Weekend March 25, 2018
Markets move from Greed to Hope to Fear
DJIA
The first drop was 26,500 to 23,500, 3,000 points.
So this next drop if it matches would be 25,500 to 22,500 for another 3,000 points. I would expect that to happen this week.
While those hoping this is 'still just a correction' noting stocks would have to drop 20%to be in official bear territory, the Mood already matches three bear markets.
Social Mood during Past Bear Markets
1973-74, 1,051 to 577 in two years
The press was consumed with hating Nixon and eventually he own party disowned him resutling in his resignation. Add to that the energy embargo and gasoline waiting lines everywhere and bingo, bear market.
Now we have Trump at war with both Democrats and his own appointees, State, National Security, Attorney General, Economic Adviser, and that is just the last month...
2000-2002 Dot.com Collapse, NASD falls from 5,000 to 1,250
NASD ran to 5,000 on the belief that internet based dot.com companies were the wave of the future. But all dot.coms did was burn through the case raised in IPOs. The 9/11 attack happened well into the decline. The press disliked Bush who could do nothing to stop the decline.
Now the NASD is over 7,500 on Facebook, Apple, Netflix, Google. But the mood has clearly turned against FB. After five days of silence, Mark admits mistakes and will probably be called before Congress. Meanwhile tariffs rise the cost of business here sending Boeing and Caterpillar down. Those two stocks are heavily weighted to they are taking the market down. Now steel and aluminum stocks are falling as well.

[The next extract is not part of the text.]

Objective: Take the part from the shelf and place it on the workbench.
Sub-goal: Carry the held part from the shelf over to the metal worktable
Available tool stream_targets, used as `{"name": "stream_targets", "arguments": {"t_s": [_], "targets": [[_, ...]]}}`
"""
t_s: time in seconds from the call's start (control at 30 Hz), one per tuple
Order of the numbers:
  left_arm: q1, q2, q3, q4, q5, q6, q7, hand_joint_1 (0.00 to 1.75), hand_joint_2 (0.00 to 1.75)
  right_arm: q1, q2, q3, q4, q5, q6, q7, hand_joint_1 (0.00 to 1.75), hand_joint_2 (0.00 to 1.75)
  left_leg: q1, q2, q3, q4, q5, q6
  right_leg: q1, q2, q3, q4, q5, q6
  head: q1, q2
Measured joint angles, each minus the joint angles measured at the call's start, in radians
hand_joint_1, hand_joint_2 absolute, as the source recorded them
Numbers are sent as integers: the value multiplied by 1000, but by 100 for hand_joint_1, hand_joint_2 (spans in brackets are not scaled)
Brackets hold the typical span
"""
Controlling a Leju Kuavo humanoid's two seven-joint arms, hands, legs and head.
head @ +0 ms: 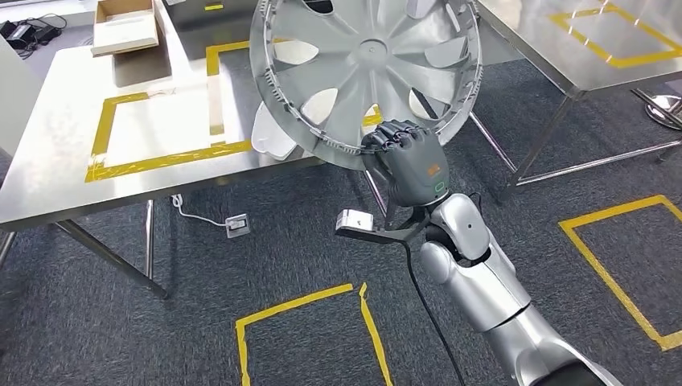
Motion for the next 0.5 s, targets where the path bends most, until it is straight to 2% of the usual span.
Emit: {"name": "stream_targets", "arguments": {"t_s": [0.03,0.1,0.13,0.17,0.2,0.27,0.3,0.33,0.37,0.43,0.5], "targets": [[0,0,0,0,0,0,1,0,175,2,-4,0,-6,-1,0,1,175,175,1,1,-28,55,-24,-3,0,-1,7,-2,-4,-6,-1,0],[1,-1,-1,0,-3,-1,4,0,175,6,-9,0,-15,0,1,2,175,175,2,3,-111,199,-73,-8,1,1,17,-1,-14,-14,-3,0],[2,-1,-1,0,-6,-3,6,0,175,11,-12,0,-18,0,1,3,175,175,2,3,-146,248,-78,-9,2,2,24,-1,-19,-14,-3,0],[3,-1,-2,0,-11,-5,9,0,175,16,-14,0,-20,1,1,4,175,175,2,3,-162,259,-61,-8,3,4,33,-1,-26,-13,-3,0],[4,0,-5,1,-17,-8,11,0,175,24,-17,0,-24,2,1,8,175,175,2,3,-158,227,-23,-7,3,5,44,-1,-34,-11,-3,0],[5,0,-12,0,-25,-13,11,0,175,37,-22,0,-33,8,2,15,175,175,1,3,-107,88,68,-1,4,6,66,0,-51,-4,-2,0],[4,1,-16,0,-27,-14,9,0,175,41,-24,-1,-39,13,4,17,175,175,0,3,-81,25,94,4,5,7,72,2,-59,1,-3,0],[3,1,-17,0,-26,-14,6,0,175,42,-25,-1,-43,18,6,17,175,175,-2,3,-65,-14,103,8,7,7,73,3,-64,6,-3,0],[3,1,-18,0,-23,-13,2,0,175,41,-26,-1,-47,24,9,16,175,175,-4,3,-59,-28,98,14,8,8,73,3,-67,12,-2,0],[1,0,-18,0,-14,-10,-5,0,175,37,-26,-1,-53,31,17,11,175,175,-4,3,-56,-33,92,26,7,9,74,1,-72,24,0,0],[0,-1,-18,0,-8,-3,-13,0,175,24,-25,0,-55,35,27,7,175,175,0,3,-46,-38,86,41,4,5,61,37,-94,36,5,0]]}}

2007-2009 Sub Prime Mortgage collapse, DJIA 14,000 to 6,469
Highly leveraged bets on bad mortgages brings down numerous brokerages, Bear Stearns 'rescued but when Lehman is not, markets collapse. Warren Buffet rescues Goldman via a 10% preferred stock deal. Merrill Lynch sold an hour or two before Lehman goes bust. Republicans have now lost House, Senate, and finally White House.

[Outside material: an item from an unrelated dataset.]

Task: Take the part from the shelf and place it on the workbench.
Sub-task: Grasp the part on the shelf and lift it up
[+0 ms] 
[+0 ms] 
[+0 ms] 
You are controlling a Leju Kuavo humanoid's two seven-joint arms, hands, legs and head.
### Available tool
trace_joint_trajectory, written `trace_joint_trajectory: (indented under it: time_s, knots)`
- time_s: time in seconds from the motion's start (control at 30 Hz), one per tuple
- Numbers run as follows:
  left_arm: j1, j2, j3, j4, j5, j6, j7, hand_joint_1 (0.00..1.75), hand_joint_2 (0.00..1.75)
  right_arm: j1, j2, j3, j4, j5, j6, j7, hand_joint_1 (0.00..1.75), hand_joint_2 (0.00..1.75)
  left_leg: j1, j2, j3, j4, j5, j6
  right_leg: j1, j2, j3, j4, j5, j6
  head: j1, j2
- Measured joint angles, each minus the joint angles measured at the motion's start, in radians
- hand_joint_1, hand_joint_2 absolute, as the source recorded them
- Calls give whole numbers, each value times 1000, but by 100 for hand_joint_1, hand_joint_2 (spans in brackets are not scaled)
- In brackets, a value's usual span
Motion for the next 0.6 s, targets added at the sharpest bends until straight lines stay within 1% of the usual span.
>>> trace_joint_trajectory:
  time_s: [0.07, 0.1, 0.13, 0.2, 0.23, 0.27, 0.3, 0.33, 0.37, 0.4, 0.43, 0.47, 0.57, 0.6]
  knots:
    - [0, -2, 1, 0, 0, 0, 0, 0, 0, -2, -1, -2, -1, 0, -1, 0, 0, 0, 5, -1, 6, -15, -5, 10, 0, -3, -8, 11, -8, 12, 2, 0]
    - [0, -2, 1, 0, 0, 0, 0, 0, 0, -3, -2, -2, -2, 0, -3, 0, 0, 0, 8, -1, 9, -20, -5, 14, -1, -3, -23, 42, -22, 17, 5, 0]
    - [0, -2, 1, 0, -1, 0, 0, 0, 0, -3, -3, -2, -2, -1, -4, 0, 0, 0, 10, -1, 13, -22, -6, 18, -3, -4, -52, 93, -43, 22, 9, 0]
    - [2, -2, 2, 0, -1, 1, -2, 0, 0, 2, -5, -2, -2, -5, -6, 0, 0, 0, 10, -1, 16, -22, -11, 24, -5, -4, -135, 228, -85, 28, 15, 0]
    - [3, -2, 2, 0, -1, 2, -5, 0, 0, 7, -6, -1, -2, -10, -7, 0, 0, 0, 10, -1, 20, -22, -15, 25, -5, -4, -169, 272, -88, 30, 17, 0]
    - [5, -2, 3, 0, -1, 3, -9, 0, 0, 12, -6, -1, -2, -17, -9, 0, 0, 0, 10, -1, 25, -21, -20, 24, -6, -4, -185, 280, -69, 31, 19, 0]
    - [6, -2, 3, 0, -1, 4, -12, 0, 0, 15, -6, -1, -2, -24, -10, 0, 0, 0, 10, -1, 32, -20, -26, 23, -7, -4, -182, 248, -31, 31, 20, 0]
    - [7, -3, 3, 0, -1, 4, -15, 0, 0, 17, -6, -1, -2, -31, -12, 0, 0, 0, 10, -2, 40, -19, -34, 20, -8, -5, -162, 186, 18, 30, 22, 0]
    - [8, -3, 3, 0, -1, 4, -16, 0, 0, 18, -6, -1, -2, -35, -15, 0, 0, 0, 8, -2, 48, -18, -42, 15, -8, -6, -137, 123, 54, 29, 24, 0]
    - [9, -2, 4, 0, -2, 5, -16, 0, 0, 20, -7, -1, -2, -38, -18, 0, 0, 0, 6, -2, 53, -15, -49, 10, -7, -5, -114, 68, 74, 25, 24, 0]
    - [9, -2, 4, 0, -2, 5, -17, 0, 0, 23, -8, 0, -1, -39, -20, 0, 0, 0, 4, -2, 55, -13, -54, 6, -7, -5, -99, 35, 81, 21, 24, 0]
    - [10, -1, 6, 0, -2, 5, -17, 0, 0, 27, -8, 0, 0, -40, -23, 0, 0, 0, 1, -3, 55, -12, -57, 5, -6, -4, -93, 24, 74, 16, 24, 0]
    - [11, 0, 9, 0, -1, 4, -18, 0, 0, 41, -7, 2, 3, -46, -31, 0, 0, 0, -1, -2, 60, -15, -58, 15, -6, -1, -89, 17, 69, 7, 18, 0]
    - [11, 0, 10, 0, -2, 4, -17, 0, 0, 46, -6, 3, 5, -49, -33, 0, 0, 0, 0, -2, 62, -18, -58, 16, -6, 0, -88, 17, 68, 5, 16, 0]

Now margin debt is at record levels. Just weeks ago headlines read, New Investors Fear Missing Out. See our letter to Mr. President noting his foolish citing of record stock prices as evidence he knows what he is doing. Now China backs off buying Treasury Bonds. Investor sentiment was at a multi decade high prior to the January peak in stocks.
https://www.cnbc.com/2018/01/10/reuters-america-us-stocks-wall-st-slips-after-report-china-may-slow-u-s-bond-purchases.html
My point being that the current situation has all the hallmarks of three past market panics right down to Presidential dis satisfaction.
Bonds
Sell offs in the stock market typically result in a 'flight to quality' which would be a bond rally. But with SPX at top, the TLT rally is weak at best.

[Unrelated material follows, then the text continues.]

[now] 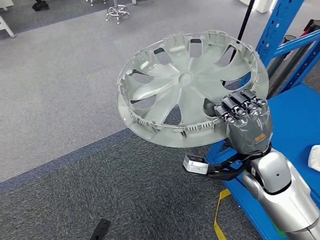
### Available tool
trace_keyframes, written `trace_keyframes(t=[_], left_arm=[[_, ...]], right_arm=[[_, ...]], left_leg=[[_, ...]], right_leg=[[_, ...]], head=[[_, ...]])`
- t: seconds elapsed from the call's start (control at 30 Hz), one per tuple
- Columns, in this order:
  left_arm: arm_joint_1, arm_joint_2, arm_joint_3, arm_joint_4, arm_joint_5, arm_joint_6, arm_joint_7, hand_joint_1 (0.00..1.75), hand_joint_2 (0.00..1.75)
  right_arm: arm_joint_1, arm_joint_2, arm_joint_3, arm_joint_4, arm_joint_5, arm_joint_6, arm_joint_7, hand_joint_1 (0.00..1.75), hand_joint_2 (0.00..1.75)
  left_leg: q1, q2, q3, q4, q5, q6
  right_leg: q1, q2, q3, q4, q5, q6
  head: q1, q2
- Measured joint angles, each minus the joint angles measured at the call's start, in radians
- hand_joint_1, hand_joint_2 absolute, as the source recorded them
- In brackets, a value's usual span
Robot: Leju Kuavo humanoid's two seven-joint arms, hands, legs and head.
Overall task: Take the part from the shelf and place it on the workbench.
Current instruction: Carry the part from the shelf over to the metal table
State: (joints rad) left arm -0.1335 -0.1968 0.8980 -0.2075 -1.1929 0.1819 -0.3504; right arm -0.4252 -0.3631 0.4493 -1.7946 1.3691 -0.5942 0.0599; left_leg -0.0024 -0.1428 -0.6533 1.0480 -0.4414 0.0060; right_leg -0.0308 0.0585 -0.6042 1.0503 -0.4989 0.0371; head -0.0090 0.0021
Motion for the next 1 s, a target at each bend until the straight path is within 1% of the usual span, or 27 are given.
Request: trace_keyframes(t=[0.03, 0.07, 0.1, 0.13, 0.17, 0.2, 0.23, 0.27, 0.3, 0.33, 0.4, 0.43, 0.47, 0.5, 0.53, 0.57, 0.63, 0.67, 0.7, 0.73, 0.77, 0.8, 0.83, 0.87, 0.9, 0.93, 1.0], left_arm=[[0.003, 0.000, 0.000, 0.000, 0.000, 0.000, 0.000, 0.00, 1.75], [0.003, 0.000, 0.000, 0.000, 0.000, 0.000, 0.000, 0.00, 1.75], [0.003, 0.000, 0.000, 0.000, 0.001, 0.000, 0.000, 0.00, 1.75], [0.001, -0.001, -0.001, 0.000, 0.001, 0.000, 0.000, 0.00, 1.75], [0.001, -0.001, -0.001, 0.000, 0.002, 0.000, 0.000, 0.00, 1.75], [0.002, -0.001, -0.001, 0.000, 0.003, 0.000, -0.001, 0.00, 1.75], [0.003, -0.002, -0.001, 0.000, 0.004, -0.001, -0.001, 0.00, 1.75], [0.004, -0.002, -0.001, 0.000, 0.005, -0.001, -0.001, 0.00, 1.75], [0.005, -0.002, -0.001, 0.000, 0.006, -0.001, -0.001, 0.00, 1.75], [0.005, -0.001, -0.001, 0.000, 0.006, -0.001, -0.001, 0.00, 1.75], [0.003, -0.001, -0.002, 0.000, 0.006, -0.001, -0.001, 0.00, 1.75], [0.003, -0.001, -0.002, 0.000, 0.006, -0.001, -0.001, 0.00, 1.75], [0.004, 0.000, -0.003, 0.000, 0.006, -0.001, -0.001, 0.00, 1.75], [0.006, 0.001, -0.003, 0.000, 0.007, 0.000, -0.001, 0.00, 1.75], [0.008, 0.002, -0.003, 0.000, 0.007, 0.000, -0.001, 0.00, 1.75], [0.008, 0.002, -0.003, 0.000, 0.008, 0.001, -0.001, 0.00, 1.75], [0.004, 0.002, -0.004, 0.000, 0.008, 0.001, -0.001, 0.00, 1.75], [0.004, 0.002, -0.004, 0.000, 0.008, 0.001, -0.001, 0.00, 1.75], [0.004, 0.002, -0.004, 0.000, 0.008, 0.001, -0.001, 0.00, 1.75], [0.005, 0.002, -0.004, 0.000, 0.008, 0.001, -0.001, 0.00, 1.75], [0.006, 0.001, -0.004, 0.000, 0.008, 0.001, -0.001, 0.00, 1.75], [0.007, 0.001, -0.004, 0.000, 0.008, 0.001, -0.001, 0.00, 1.75], [0.007, 0.001, -0.004, 0.000, 0.008, 0.001, -0.001, 0.00, 1.75], [0.007, 0.002, -0.005, 0.000, 0.008, 0.001, -0.001, 0.00, 1.75], [0.007, 0.002, -0.005, 0.000, 0.008, 0.000, -0.001, 0.00, 1.75], [0.008, 0.002, -0.005, 0.000, 0.008, 0.000, -0.002, 0.00, 1.75], [0.013, 0.003, -0.005, 0.000, 0.008, 0.000, -0.002, 0.00, 1.75]], right_arm=[[0.007, 0.007, -0.005, -0.003, -0.003, -0.002, -0.001, 1.75, 1.75], [0.014, 0.012, -0.010, -0.006, -0.005, -0.004, -0.002, 1.75, 1.75], [0.022, 0.017, -0.014, -0.009, -0.007, -0.007, -0.005, 1.75, 1.75], [0.029, 0.023, -0.018, -0.011, -0.008, -0.011, -0.007, 1.75, 1.75], [0.034, 0.028, -0.020, -0.013, -0.009, -0.015, -0.010, 1.75, 1.75], [0.039, 0.033, -0.021, -0.014, -0.010, -0.017, -0.012, 1.75, 1.75], [0.044, 0.038, -0.022, -0.015, -0.010, -0.019, -0.013, 1.75, 1.75], [0.047, 0.042, -0.022, -0.016, -0.011, -0.020, -0.014, 1.75, 1.75], [0.050, 0.047, -0.022, -0.017, -0.011, -0.021, -0.015, 1.75, 1.75], [0.051, 0.051, -0.023, -0.018, -0.011, -0.022, -0.016, 1.75, 1.75], [0.055, 0.057, -0.024, -0.020, -0.012, -0.026, -0.019, 1.75, 1.75], [0.057, 0.061, -0.024, -0.020, -0.013, -0.029, -0.021, 1.75, 1.75], [0.059, 0.066, -0.024, -0.021, -0.014, -0.032, -0.023, 1.75, 1.75], [0.061, 0.070, -0.024, -0.022, -0.014, -0.033, -0.026, 1.75, 1.75], [0.062, 0.073, -0.025, -0.023, -0.016, -0.035, -0.028, 1.75, 1.75], [0.064, 0.075, -0.026, -0.023, -0.018, -0.038, -0.029, 1.75, 1.75], [0.071, 0.078, -0.029, -0.024, -0.022, -0.046, -0.031, 1.75, 1.75], [0.075, 0.080, -0.030, -0.025, -0.023, -0.051, -0.031, 1.75, 1.75], [0.080, 0.082, -0.031, -0.025, -0.025, -0.054, -0.032, 1.75, 1.75], [0.084, 0.084, -0.031, -0.025, -0.026, -0.055, -0.034, 1.75, 1.75], [0.087, 0.086, -0.031, -0.025, -0.027, -0.056, -0.034, 1.75, 1.75], [0.090, 0.087, -0.032, -0.025, -0.028, -0.056, -0.035, 1.75, 1.75], [0.091, 0.089, -0.033, -0.026, -0.029, -0.057, -0.036, 1.75, 1.75], [0.093, 0.090, -0.033, -0.026, -0.030, -0.058, -0.037, 1.75, 1.75], [0.095, 0.091, -0.034, -0.027, -0.031, -0.060, -0.037, 1.75, 1.75], [0.098, 0.093, -0.034, -0.028, -0.031, -0.061, -0.038, 1.75, 1.75], [0.101, 0.097, -0.033, -0.031, -0.032, -0.064, -0.039, 1.75, 1.75]], left_leg=[[-0.002, 0.019, -0.006, 0.014, -0.009, -0.005], [-0.003, 0.049, -0.019, 0.045, -0.028, -0.010], [-0.003, 0.084, -0.041, 0.095, -0.054, -0.015], [-0.002, 0.110, -0.071, 0.159, -0.083, -0.019], [0.001, 0.123, -0.100, 0.219, -0.105, -0.021], [0.003, 0.129, -0.118, 0.257, -0.114, -0.022], [0.004, 0.131, -0.120, 0.261, -0.104, -0.021], [0.004, 0.135, -0.103, 0.226, -0.077, -0.019], [0.002, 0.145, -0.071, 0.164, -0.042, -0.016], [-0.004, 0.167, -0.037, 0.099, -0.018, -0.011], [-0.017, 0.203, 0.005, 0.012, 0.003, -0.001], [-0.023, 0.208, 0.009, 0.000, -0.002, 0.003], [-0.025, 0.198, 0.009, -0.007, -0.001, 0.007], [-0.023, 0.188, 0.013, -0.012, 0.001, 0.012], [-0.020, 0.176, 0.017, -0.017, 0.003, 0.017], [-0.017, 0.165, 0.022, -0.023, 0.005, 0.023], [-0.013, 0.140, 0.025, -0.026, 0.006, 0.032], [-0.012, 0.127, 0.025, -0.026, 0.006, 0.034], [-0.012, 0.112, 0.026, -0.025, 0.005, 0.035], [-0.012, 0.097, 0.026, -0.025, 0.005, 0.035], [-0.011, 0.081, 0.027, -0.024, 0.005, 0.034], [-0.010, 0.064, 0.027, -0.021, 0.003, 0.032], [-0.008, 0.049, 0.026, -0.018, 0.001, 0.028], [-0.007, 0.035, 0.022, -0.011, -0.002, 0.023], [-0.006, 0.023, 0.018, -0.006, -0.003, 0.018], [-0.004, 0.012, 0.013, -0.004, -0.002, 0.012], [-0.001, -0.003, 0.008, -0.004, 0.001, 0.002]], right_leg=[[0.000, -0.012, 0.004, -0.003, 0.000, -0.006], [0.000, -0.026, 0.009, -0.006, 0.000, -0.012], [0.003, -0.040, 0.012, -0.007, -0.002, -0.017], [0.005, -0.055, 0.015, -0.007, -0.004, -0.021], [0.008, -0.069, 0.017, -0.007, -0.007, -0.024], [0.009, -0.084, 0.019, -0.007, -0.009, -0.026], [0.011, -0.098, 0.022, -0.007, -0.012, -0.027], [0.012, -0.111, 0.025, -0.007, -0.015, -0.027], [0.012, -0.124, 0.030, -0.007, -0.018, -0.026], [0.014, -0.135, 0.034, -0.008, -0.021, -0.025], [0.018, -0.156, 0.039, -0.009, -0.027, -0.018], [0.019, -0.166, 0.042, -0.011, -0.030, -0.014], [0.020, -0.177, 0.046, -0.014, -0.032, -0.009], [0.018, -0.178, 0.048, -0.016, -0.036, -0.004], [0.015, -0.162, 0.047, -0.009, -0.045, 0.001], [0.013, -0.135, 0.034, 0.017, -0.061, 0.004], [0.010, -0.077, -0.025, 0.128, -0.111, 0.006], [0.011, -0.066, -0.063, 0.196, -0.134, 0.007], [0.011, -0.063, -0.095, 0.244, -0.144, 0.009], [0.011, -0.061, -0.112, 0.259, -0.133, 0.010], [0.010, -0.058, -0.109, 0.234, -0.103, 0.010], [0.009, -0.049, -0.088, 0.176, -0.061, 0.010], [0.006, -0.026, -0.062, 0.111, -0.027, 0.010], [0.002, -0.003, -0.035, 0.053, -0.006, 0.009], [0.000, 0.015, -0.017, 0.017, 0.001, 0.007], [0.000, 0.024, -0.008, 0.005, -0.003, 0.005], [0.002, 0.005, 0.000, 0.000, -0.001, -0.002]], head=[[-0.004, 0.000], [-0.007, 0.000], [-0.010, 0.000], [-0.013, 0.000], [-0.013, 0.000], [-0.014, 0.000], [-0.013, 0.000], [-0.014, 0.000], [-0.013, 0.000], [-0.013, 0.000], [-0.013, 0.000], [-0.013, 0.000], [-0.013, 0.000], [-0.013, 0.000], [-0.013, 0.000], [-0.011, 0.000], [-0.006, 0.000], [-0.005, 0.000], [-0.005, 0.000], [-0.005, 0.000], [-0.005, 0.000], [-0.004, 0.000], [-0.004, 0.000], [-0.005, 0.000], [-0.005, 0.000], [-0.006, 0.000], [-0.006, 0.000]])
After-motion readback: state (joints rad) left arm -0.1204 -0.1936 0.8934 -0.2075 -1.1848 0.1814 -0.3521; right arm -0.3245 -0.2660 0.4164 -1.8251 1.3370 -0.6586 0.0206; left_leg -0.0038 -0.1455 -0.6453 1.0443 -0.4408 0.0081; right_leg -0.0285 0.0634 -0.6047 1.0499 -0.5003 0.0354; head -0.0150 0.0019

With a $1.3 T spending bill, the Chinese reluctant to buy in retaliation for tariffs, and the FED looking to unload trillions in bonds after years of low rates, this market is in trouble. I noticed ads for ' high yield CDs' in the paper today, 2.5%-wow!. Clearly no one remembers the double digit rates of the 1980s.
Gold
Gold took out 1342 and now needs to break through 1360. Silver bounced 20 cents Friday to 16.58 but needs to take out 17.00 to really get going.
Miners rallied via the XAU Friday up 2.66% But the XAU is facing resistance at 83.
Energy
West Texas crude rallied right to 65.89 as shy as can be of 66. That remains resistance. The Energy Service XES remains weak suggesting the market sees problems in this sector. Apache APA had a dead count bounce to 38 and pulled back, for now that is resistance. Drilling companies mostly remain weak. Patterson PTEN managed a conter trend rally from 17 to 20 and is now fallig to 18.50.
The Dollar remains weak, no wonder!
Bottom Line
Stocks should have a spike low this week. that will set up another low for May in 45 days. The triangle discussed two weeks ago resolved to the downside.
Interest rates continue higher. Gold looks like it will rally for the time being but mining stocks need to really get going here.
Energy is mired in the stock sell off.